Hawaiian Airlines menu and adjoining postcard that can be easily detached and mailed, issued about 1995.  Ex Kuo-ching (‘Peter’) Fu collection.  The other side of the postcard portion shows artwork of Hawaiian artist Juno Galang, and the reverse of the menu portion advertises Lion Hawaiian coffee, served on Hawaiian Airlines flights.

 Not illustrated here, but in my collection, are menu cards with detachable postcards issued by three other airlines: Finnair (with attached DC-10 postcard), KLM Amsterdam-Los Angeles service menu postcard (with attached 737-300 postcard), and Virgin Atlantic (one with attached artist’s depiction of people in London looking up to sky, and another depicting a London double-decker bus).

Now let’s turn to menus with postcard backs issued by airlines outside the U.S.

Trans-Canada Air Lines – Air Canada postcard with French and English text and rodeo photo, issued September 1963.  Part of a set with other menus and views. 

 

Canadian Pacific ‘Princess Menu’ postcard with photo of Victoria Glacier and Lake Louise, Canada. Card postmarked 27 October 1962. Part of a set with other menus and views. Canadian Pacific also issued menu postcards with the menu surrounded by the insignia of the various Canadian provinces.

I am not aware of any South American, European or Middle East airline menu cards with a postcard back other than those issued by B.O.A.C. (British Overseas Aircraft Corporation)

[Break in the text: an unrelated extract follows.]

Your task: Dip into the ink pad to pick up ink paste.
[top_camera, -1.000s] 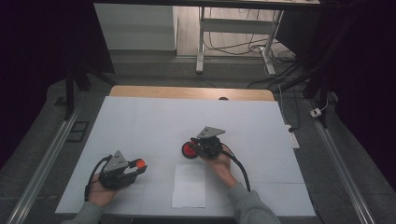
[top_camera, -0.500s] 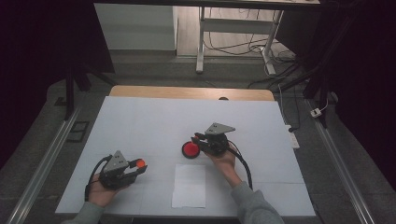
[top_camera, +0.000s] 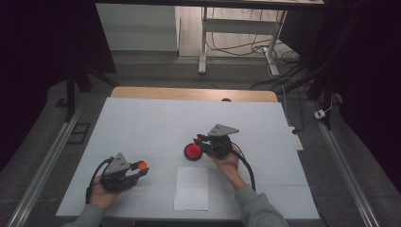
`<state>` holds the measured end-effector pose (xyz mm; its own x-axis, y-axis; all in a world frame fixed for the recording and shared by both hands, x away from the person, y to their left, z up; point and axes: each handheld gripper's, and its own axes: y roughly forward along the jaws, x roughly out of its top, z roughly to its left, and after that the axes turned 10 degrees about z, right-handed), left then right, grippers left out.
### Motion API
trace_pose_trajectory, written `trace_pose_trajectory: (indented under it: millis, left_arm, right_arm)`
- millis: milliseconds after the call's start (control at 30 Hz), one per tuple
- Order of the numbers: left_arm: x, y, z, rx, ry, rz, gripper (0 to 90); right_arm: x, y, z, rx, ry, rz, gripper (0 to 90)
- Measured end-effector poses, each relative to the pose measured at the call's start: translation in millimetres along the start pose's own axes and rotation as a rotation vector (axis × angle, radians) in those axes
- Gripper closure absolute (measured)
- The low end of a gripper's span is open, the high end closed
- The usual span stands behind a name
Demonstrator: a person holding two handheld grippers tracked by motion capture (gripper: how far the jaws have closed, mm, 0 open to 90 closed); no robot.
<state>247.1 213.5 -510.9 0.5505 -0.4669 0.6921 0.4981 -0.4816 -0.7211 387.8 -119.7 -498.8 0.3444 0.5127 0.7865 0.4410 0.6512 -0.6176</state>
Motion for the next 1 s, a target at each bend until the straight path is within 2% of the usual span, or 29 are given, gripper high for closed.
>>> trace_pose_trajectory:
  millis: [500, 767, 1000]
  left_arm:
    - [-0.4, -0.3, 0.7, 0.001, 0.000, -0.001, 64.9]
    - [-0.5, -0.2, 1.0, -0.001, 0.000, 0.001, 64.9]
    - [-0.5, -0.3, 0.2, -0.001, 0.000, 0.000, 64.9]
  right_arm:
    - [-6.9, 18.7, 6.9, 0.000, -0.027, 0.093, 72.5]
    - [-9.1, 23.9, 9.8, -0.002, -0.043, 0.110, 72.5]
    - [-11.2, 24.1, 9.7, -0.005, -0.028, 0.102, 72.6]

B.O.A.C. (British Overseas Aircraft Corporation) menu postcard, with artist’s view of the Drakensberg mountains, South Africa. 1950s. Internet image. Part of a set with other menus and views. Note the ‘Speedbird’ logo in the lower right. B.O.A.C. also issued, probably in the 1960s, another set of menu postcards with destination illustrations and the tagline ‘all over the world B.O.A.C. takes good care of you’ and with no Speedbird logo.

There are two African airlines that apparently have issued menu postcards, as to which I have never seen an actual card.  They are illustrated on the Famgus Aviation Postcards website, as follows:

Ghana Airways menu postcard with view of Accra.  1960s.

 

South African Airways menu postcard in two languages, Afrikaans and English. Late 1950s. 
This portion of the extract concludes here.